Advertisement

Perennial candidate `always ran to win'

Dr. Ross Z. Pierpont 1917-2005

October 02, 2005|By JONATHAN BOR , SUN REPORTER

Dr. Ross Z. Pierpont, a general surgeon and a perennial candidate who ran and lost 16 times for offices including Baltimore mayor and U.S. senator, died Friday at his home in Homeland. He was 88.

The cause of death was not immediately known, said his daughter, Christine Von Klencke. Her father died shortly after waking up in the morning, she said.

Dr. Pierpont was former chief of surgery at Maryland General Hospital and also operated at Harford Memorial Hospital in Havre de Grace. Holding office would have cost him a fortune in lost income from his medical practice and real estate and consulting businesses, he said.

Advertisement

"Don't get me wrong," he told a Sun reporter in 2002. "I always ran to win. But I'm better off out than in."

Over a span of 36 years that ended with his failed bid for the Republican gubernatorial nomination in 2002, Dr. Pierpont could be counted on to run for one office or another. More than once, reporters found him at the state elections office in Annapolis hours before the filing deadline. He would declare that he was definitely going to run for something but wasn't sure what.
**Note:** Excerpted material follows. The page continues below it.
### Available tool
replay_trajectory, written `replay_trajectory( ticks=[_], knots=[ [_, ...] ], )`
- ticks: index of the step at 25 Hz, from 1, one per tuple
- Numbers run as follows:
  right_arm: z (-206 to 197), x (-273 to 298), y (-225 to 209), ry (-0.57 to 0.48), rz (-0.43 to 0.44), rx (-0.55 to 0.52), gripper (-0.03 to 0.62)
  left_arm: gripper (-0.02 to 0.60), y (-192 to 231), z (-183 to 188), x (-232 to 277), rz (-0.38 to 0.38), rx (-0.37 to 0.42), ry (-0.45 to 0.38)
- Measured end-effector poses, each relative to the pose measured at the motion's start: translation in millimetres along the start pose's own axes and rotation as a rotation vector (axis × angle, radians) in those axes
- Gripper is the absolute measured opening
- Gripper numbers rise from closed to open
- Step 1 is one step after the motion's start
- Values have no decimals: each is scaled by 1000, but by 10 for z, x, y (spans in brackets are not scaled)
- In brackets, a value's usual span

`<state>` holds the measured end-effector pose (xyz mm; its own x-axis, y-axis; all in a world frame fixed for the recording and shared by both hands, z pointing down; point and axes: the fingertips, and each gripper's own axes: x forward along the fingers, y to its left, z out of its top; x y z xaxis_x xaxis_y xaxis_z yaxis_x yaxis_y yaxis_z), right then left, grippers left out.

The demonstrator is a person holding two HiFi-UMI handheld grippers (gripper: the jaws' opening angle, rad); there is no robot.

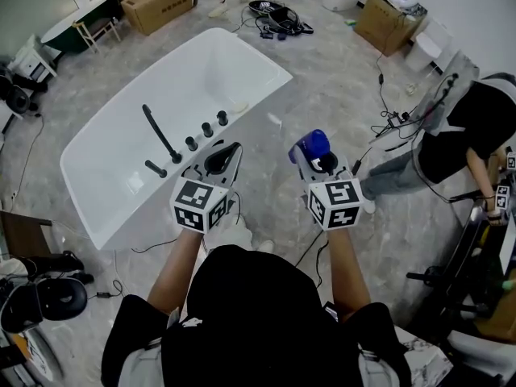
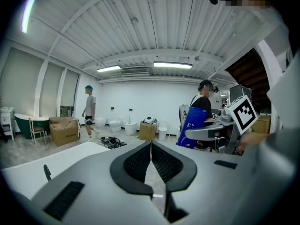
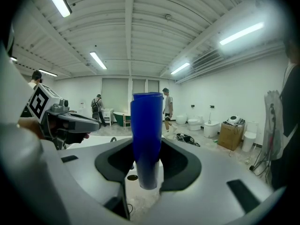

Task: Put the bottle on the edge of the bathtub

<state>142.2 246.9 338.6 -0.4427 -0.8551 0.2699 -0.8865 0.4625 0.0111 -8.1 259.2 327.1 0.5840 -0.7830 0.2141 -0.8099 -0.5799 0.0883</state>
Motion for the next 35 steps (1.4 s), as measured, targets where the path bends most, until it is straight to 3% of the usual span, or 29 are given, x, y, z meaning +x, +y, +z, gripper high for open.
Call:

"Sometimes, he entered just to push other people to a state of confusion, and he did," said former U.S. Rep. Helen Delich Bentley, who counts herself as a friend and admirer even though the better-funded Dr. Pierpont caused her to stay out of a U.S. senatorial race in 1974.

"He kept people on their toes," she said. "He felt he could say things that other Republican candidates could not."

Comptroller William Donald Schaefer, a former Baltimore mayor and Maryland governor, said he admired Dr. Pierpont's tenacity and good humor.

"He always ran," said Mr. Schaefer. "He liked running against me.

"I don't think he ever expected to win, but I think he had more fun than anybody. I really liked the guy. Every now and then he'd be a pain in the neck, but we always remained friends."

Dr. Pierpont took pride in personally financing all of his campaigns.

Ross Zimmerman Pierpont was born and raised in Woodlawn and graduated from Catonsville High School. His father died when he was 3, leaving his mother, a schoolteacher, to raise her four boys.

Dr. Pierpont sold vegetables on the streets of Baltimore and worked in a pool parlor to help out, and he made money by selling a cow he had won at a raffle.